Nick Clegg sets out vision of multiculturalism
Deputy PM Nick Clegg has set out his vision of what multiculturalism means in a speech in Luton.
He backed David Cameron over the need to end "segregation" of communities.
But, in contrast to the prime minister, Mr Clegg stressed in his speech the importance of multiculturalism to "an open, confident, society".
Mr Cameron grabbed headlines around the world with his call last month for an end to "state multiculturalism".
Labour accused the government of showing a "lack of clarity" on the issue.
In a speech in Luton, Mr Clegg said the prime minister was "absolutely right to make his argument for 'muscular liberalism'", and "to assert confidently our liberal values".
But he also attempted to strike a different tone to the prime minister on the issue of multiculturalism.
He said: "Where multiculturalism is held to mean more segregation, other communities leading parallel lives, it is clearly wrong. For me, multiculturalism has to seen as a process by which people respect and communicate with each other, rather than build walls between each other.
"Welcoming diversity but resisting division: that's the kind of multiculturalism of an open, confident society.
"And the cultures in a multicultural society are not just ethnic or religious.
"Many of the cultural issues of the day cut right across these boundaries: gay rights; the role of women; identities across national borders; differing attitudes to marriage; the list goes on."
'Living in silos'
Downing Street said Mr Cameron stood by his speech last month, in which he said "state multiculturalism has failed", but the prime minister's official spokesman said it was a "complicated issue" and an "important debate".
He said Mr Clegg had shown his speech to Mr Cameron ahead of his visit to Luton.
Mr Clegg said that, as leaders of different political parties, "we come at some of these issues from different directions".
But he added: "We completely agree that if multiculturalism means communities living in silos - separately from each other, never communicating, with no shared sense of belonging then we are both completely against it. That is utterly, utterly wrong.
"But if your understanding of multiculturalism, the meaning of that word, is actually quite the reverse, that it is a means by which we can communicate with each other, seek to reach understanding of each other, share a similar set of values... that's the antithesis of the cardboard cut-out definition of multiculturalism.
"It's that move towards integration."
He said he deliberately chose to make his speech in Luton, which has been associated with both the Islamist al Muhajiroun group and the English Defence League, which campaigns against radical Islam.
But the Liberal Democrat leader said the Bedfordshire town was also the home of some of the "most vibrant" campaigns against racism, extremism, and Islamophobia.

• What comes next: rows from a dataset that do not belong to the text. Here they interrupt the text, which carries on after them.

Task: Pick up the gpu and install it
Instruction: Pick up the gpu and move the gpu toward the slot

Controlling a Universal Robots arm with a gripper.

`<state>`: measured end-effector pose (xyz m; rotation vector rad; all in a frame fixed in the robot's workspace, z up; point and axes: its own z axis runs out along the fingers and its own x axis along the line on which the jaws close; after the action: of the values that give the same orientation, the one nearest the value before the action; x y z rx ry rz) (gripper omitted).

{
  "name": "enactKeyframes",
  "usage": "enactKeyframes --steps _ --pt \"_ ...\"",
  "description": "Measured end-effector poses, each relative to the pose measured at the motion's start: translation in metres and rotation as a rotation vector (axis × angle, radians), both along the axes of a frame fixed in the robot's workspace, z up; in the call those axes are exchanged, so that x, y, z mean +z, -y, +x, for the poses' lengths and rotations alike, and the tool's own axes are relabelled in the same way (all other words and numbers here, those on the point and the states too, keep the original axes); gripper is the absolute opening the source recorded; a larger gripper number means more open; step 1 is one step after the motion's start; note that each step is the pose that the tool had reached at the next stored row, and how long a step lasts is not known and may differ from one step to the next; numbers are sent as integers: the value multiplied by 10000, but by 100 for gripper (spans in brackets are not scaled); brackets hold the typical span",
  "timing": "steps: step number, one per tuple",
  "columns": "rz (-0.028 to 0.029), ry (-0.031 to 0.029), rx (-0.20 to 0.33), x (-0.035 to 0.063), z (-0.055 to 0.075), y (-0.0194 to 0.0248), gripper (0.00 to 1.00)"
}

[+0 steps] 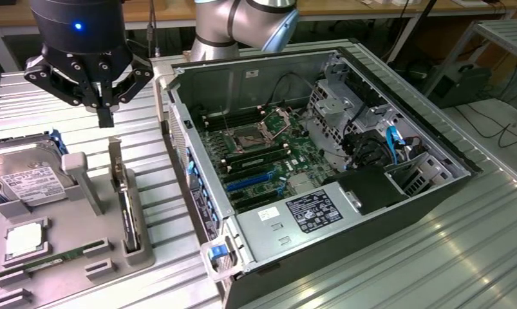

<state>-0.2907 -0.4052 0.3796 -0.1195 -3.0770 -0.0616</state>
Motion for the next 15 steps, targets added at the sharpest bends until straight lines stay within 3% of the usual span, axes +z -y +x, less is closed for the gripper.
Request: enactKeyframes --steps 6,12,15 --pt "1 1 0 0 0 0 11" --pt "0 0 14 0 0 4 42" --pt "0 0 295 -1 -2 39 60"
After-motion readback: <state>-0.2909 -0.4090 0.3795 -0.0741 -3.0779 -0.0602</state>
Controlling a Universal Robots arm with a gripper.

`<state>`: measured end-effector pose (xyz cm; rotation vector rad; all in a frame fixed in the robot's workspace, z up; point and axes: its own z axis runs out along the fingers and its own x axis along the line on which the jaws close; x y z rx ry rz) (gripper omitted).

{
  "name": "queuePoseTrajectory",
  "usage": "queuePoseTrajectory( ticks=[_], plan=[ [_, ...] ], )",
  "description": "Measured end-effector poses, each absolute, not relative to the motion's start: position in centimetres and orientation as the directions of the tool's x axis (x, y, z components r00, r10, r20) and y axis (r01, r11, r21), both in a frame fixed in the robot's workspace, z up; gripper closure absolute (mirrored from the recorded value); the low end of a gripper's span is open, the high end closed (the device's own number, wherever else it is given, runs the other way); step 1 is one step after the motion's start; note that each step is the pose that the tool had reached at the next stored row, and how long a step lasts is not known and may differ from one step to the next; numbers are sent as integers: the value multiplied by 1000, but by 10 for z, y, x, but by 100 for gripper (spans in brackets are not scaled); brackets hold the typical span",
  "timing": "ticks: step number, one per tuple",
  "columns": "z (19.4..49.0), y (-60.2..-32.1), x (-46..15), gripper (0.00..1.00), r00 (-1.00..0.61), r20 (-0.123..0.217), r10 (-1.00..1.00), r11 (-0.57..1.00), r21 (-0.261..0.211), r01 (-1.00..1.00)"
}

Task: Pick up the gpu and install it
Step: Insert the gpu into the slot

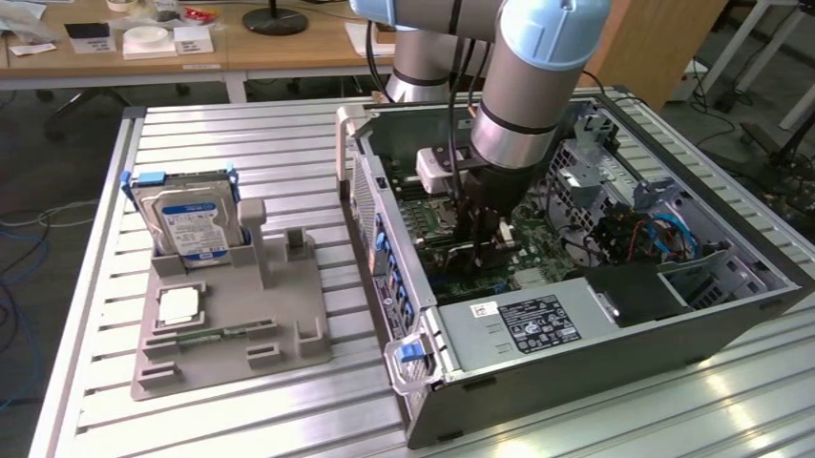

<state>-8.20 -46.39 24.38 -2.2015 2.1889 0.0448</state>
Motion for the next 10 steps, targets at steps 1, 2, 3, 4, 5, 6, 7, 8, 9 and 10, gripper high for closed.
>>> queuePoseTrajectory(
  ticks=[1,2,3,4,5,6,7,8,9,10],
  plan=[
    [245,-464,-82,42,6,-47,-999,-6,-6,-1000],
    [246,-464,-82,42,6,-47,-999,-6,-6,-1000],
    [248,-464,-82,42,6,-47,-999,-6,-6,-1000],
    [249,-464,-82,42,6,-47,-999,-6,-6,-1000],
    [251,-464,-82,42,6,-47,-999,-6,-6,-1000],
    [252,-464,-82,42,6,-47,-999,-6,-6,-1000],
    [254,-464,-82,42,6,-47,-999,-6,-6,-1000],
    [256,-464,-82,42,6,-47,-999,-6,-6,-1000],
    [258,-464,-82,42,6,-47,-999,-6,-6,-1000],
    [260,-464,-82,42,6,-47,-999,-6,-6,-1000]
  ],
)
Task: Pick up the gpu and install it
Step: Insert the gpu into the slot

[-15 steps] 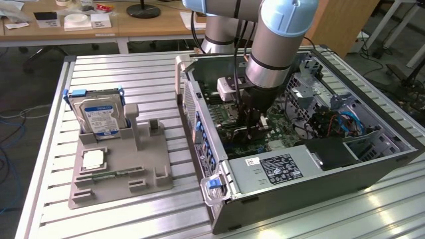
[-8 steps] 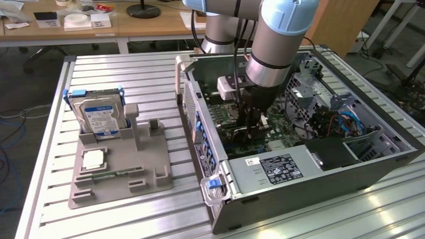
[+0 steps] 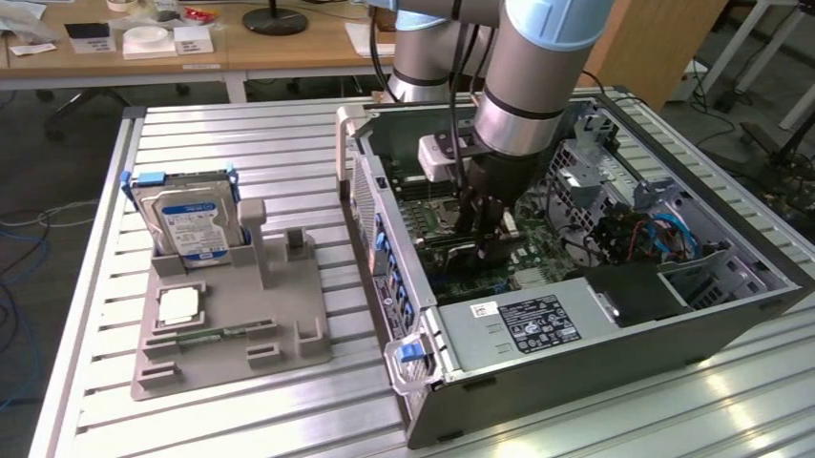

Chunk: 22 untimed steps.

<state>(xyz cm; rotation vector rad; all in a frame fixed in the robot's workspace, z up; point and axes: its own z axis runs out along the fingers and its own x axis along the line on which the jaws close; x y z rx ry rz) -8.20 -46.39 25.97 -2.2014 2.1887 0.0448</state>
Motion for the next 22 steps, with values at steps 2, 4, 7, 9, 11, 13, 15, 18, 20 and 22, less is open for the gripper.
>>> queuePoseTrajectory(
  ticks=[2,4,7,9,11,13,15,18,20,22],
  plan=[
    [263,-464,-82,42,6,-47,-999,-6,-6,-1000],
    [267,-464,-82,42,6,-47,-999,-6,-6,-1000],
    [272,-464,-82,42,6,-47,-999,-6,-6,-1000],
    [274,-464,-82,42,6,-47,-999,-6,-6,-1000],
    [276,-464,-82,42,6,-47,-999,-6,-6,-1000],
    [278,-464,-82,42,6,-47,-999,-6,-6,-1000],
    [280,-464,-82,42,6,-47,-999,-6,-6,-1000],
    [283,-464,-82,42,6,-47,-999,-6,-6,-1000],
    [284,-464,-82,42,6,-47,-999,-6,-6,-1000],
    [284,-464,-82,42,6,-47,-999,-6,-6,-1000]
  ],
)
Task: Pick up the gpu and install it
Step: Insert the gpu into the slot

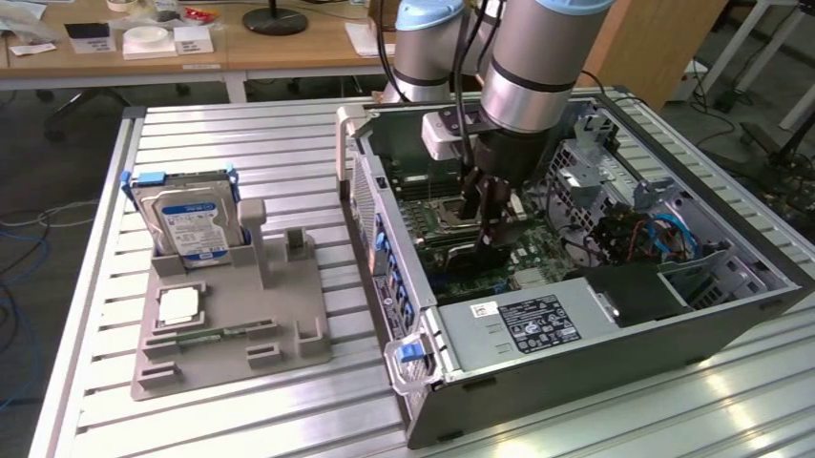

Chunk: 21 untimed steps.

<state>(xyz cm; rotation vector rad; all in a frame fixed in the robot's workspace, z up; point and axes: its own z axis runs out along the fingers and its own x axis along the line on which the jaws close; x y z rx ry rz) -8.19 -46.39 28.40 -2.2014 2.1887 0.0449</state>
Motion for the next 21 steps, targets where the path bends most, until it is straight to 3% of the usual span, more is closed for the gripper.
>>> queuePoseTrajectory(
  ticks=[12,21],
  plan=[
    [284,-464,-82,42,6,-47,-999,-6,-6,-1000],
    [303,-464,-82,42,6,-46,-999,-6,-6,-1000]
  ],
)
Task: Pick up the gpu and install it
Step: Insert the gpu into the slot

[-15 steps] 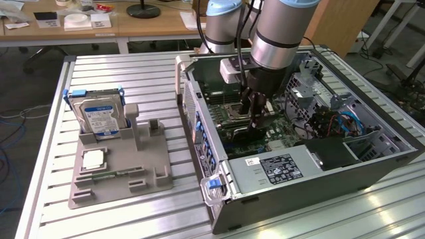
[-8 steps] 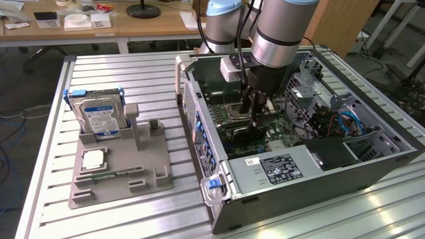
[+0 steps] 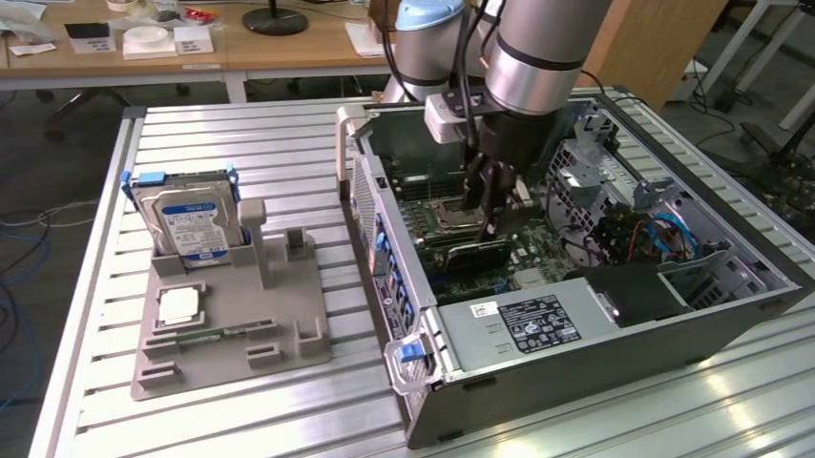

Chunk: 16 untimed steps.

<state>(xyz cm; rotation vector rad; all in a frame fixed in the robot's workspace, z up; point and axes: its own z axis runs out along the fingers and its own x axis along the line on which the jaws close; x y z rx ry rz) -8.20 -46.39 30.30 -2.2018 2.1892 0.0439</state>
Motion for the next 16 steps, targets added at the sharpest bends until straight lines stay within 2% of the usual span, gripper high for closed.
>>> queuePoseTrajectory(
  ticks=[16],
  plan=[
    [320,-464,-82,42,6,-46,-999,-6,-6,-1000]
  ],
)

He acknowledged that the current economic situation could tip some people who were currently ambivalent about such issues into more extreme views.
But he attacked past approaches to tackling violent extremism, which he claimed had an "exclusive and unhelpful focus on Islam", arguing intolerance of all kinds should be challenged by "muscular liberals".
"By treating Muslim communities and organisations as homogenous lumps to be variously hectored, preached at, showered with praise and money, or ignored, the previous government created negative perceptions among British Muslims and non-Muslims alike.
"We should ensure that public funds do not support any organisations promoting violence. We must engage with religious organisations in a smart way focusing our attention on those that support our essential liberal values.
"We will also challenge extremism across the board, ending the previous government's exclusive and unhelpful focus on Islam. It does not matter if you are a far-right extremist, someone who perverts a religious faith, or someone who uses violence in support of other ideological ends - we will challenge you, take you on and defeat you."
Mr Clegg said the government would shortly announce the outcome of its review of the previous government's Prevent programme, which was meant to combat violent extremism.
He said Prevent had "wasted a lot of money" and "stigmatised" Muslim communities and "made them feel like they were under suspicion".
For Labour, shadow communities secretary Caroline Flint said: "Nick Clegg's speech has exposed a lack of clarity at the top of government over its view of multiculturalism.
"The prime minister and his deputy appear to be making two different arguments, undermining the government's case and leaving the public confused."